# Activity:
Among the lines below, restate word for word only those from the line with "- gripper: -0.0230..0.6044" through the line with "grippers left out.", with both end lines kept.

# Supplied data:
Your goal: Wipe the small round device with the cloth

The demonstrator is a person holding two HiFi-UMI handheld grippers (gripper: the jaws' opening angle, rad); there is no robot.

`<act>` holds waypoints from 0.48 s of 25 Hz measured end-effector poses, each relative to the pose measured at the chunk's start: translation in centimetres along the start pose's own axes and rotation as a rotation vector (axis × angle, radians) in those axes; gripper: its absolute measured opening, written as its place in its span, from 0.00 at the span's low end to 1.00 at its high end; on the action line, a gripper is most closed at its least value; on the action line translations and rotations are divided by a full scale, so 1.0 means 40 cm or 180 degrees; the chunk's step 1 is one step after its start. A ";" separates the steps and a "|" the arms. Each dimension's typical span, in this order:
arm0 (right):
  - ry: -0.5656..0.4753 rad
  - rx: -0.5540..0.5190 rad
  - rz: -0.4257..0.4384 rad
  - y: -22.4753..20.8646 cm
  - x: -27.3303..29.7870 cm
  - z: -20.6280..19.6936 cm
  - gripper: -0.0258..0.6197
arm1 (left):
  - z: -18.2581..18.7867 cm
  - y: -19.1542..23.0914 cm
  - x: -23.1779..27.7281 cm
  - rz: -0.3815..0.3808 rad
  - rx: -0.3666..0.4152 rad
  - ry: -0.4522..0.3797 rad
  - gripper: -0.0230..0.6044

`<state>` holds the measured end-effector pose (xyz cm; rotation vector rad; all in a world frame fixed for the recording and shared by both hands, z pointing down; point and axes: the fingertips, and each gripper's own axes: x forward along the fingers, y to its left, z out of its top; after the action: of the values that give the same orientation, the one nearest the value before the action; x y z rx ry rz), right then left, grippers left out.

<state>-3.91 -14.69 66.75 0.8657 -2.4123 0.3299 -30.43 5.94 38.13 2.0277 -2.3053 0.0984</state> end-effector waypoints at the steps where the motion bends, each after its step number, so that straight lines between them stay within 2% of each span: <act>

# Result for this task:
  - gripper: -0.0230..0.6044

`<state>` holds the measured end-effector pose (xyz cm; rotation vector rad; all in a world frame fixed for the recording and shared by both hands, z pointing down; point and axes: the fingertips, and each gripper's own axes: x forward along the fingers, y to its left, z out of its top; after the action: of the values that give the same orientation, the one nearest the value before the action; x y z rx ry rz), right then left, grippers left out.

That wraps up the exercise.